Le budget 2021 comprend de nombreuses mesures liées à des données susceptibles d’avoir une incidence sur les organismes de bienfaisance et les organismes à but non lucratif. Le gouvernement compte investir 172 millions de dollars sur cinq ans pour mettre en œuvre le Plan d’action sur les données désagrégées qui comblera les lacunes en matière de données et de connaissances. Nous n’avons pas la certitude que ce plan inclura des mesures visant à combler le manque de données sur le secteur à but non lucratif lui-même, mais, quoi qu’il en soit, l’accès à de meilleures données désagrégées sera inestimable pour de nombreuses organisations qui souhaitent obtenir de l’information détaillée sur les populations qu’elles servent.
Deux engagements pris par le gouvernement dans le budget 2021 pourraient contribuer à accélérer la réforme du « principe de la direction et du contrôle ». Le gouvernement fédéral compte verser de l’argent aux organismes à but non lucratif par l’entremise du Fonds de relance des services communautaires et du Fonds de dotation philanthropique dirigé par des Noirs, mais ce sera difficile puisque ces organismes ne sont pas des donataires qualifiés.
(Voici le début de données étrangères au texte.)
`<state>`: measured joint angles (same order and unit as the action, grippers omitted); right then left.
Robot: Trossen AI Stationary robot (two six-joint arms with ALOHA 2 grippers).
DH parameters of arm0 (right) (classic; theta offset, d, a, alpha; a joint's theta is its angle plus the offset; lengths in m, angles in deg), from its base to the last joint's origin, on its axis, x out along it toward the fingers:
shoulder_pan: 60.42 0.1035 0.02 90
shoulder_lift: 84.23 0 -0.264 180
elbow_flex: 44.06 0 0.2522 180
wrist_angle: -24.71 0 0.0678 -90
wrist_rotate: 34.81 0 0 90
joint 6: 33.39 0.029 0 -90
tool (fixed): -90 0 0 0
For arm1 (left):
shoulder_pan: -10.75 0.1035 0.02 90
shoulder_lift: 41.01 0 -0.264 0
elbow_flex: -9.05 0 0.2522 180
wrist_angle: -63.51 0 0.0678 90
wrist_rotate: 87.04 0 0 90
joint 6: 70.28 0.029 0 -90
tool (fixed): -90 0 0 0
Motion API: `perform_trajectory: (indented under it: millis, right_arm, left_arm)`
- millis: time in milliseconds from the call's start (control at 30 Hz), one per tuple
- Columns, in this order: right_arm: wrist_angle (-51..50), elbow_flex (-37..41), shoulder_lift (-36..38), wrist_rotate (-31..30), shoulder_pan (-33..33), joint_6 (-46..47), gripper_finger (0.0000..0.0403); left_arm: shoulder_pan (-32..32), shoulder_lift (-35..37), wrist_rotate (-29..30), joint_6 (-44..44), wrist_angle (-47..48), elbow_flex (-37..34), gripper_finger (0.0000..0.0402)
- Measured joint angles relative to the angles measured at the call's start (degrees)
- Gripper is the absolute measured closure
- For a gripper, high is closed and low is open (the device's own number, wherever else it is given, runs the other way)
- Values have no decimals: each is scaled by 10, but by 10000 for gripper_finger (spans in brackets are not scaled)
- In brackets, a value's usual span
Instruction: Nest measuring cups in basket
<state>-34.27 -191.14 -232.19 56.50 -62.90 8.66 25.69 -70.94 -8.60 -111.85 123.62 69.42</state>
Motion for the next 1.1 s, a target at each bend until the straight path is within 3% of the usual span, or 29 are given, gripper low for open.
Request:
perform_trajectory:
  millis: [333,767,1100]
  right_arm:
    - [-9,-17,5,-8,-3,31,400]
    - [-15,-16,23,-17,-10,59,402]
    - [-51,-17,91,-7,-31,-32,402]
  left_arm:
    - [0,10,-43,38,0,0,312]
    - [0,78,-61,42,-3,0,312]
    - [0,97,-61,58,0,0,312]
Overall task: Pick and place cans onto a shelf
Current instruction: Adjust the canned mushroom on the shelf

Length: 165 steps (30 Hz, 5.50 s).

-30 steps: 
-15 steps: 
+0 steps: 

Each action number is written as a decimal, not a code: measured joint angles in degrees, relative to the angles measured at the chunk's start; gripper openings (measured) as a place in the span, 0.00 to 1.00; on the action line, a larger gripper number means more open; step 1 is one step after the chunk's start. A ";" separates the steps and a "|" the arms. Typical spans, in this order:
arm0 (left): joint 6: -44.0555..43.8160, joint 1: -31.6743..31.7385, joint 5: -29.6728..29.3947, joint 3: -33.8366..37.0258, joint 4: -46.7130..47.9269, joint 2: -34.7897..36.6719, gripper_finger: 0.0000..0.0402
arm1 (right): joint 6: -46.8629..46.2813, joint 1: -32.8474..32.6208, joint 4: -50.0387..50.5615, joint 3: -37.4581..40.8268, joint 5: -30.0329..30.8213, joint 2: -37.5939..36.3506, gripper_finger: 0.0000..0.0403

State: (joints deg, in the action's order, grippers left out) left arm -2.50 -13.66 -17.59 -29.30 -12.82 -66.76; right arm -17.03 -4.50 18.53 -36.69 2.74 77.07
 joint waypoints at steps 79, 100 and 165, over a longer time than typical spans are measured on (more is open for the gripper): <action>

Nous espérons que la mise en place de ces deux fonds donnera l’impulsion nécessaire pour entreprendre cette réforme importante, car le gouvernement se heurte à ses propres obstacles réglementaires alors qu’il doit réaliser tous ces programmes ambitieux dans des délais serrés.
Et maintenant?
Au cours de la dernière année, de nombreuses personnes et organisations ont été interpellées par les enjeux politiques touchant le secteur à but non lucratif et ont consacré du temps et de l’énergie à défendre nos intérêts. Nous sommes fiers du travail que nous avons accompli en unissant nos efforts et nous jugeons important de souligner les progrès que nous avons réalisés. La baisse des cas de COVID-19 et la hausse des taux de vaccination au pays nous portent à croire que le pic de la crise est derrière nous et que nous pouvons entamer une nouvelle phase de plaidoyer. Les conditions allant en s’améliorant, nous comptons profiter de l’élan de la dernière année pour poursuivre nos efforts en vue de susciter un changement systémique et structurel en ce qui concerne nos priorités politiques. Nous espérons que le secteur continuera à se manifester et à défendre nos organisations et nos communautés, car la dernière année a montré à quel point nous sommes forts lorsque nous travaillons ensemble.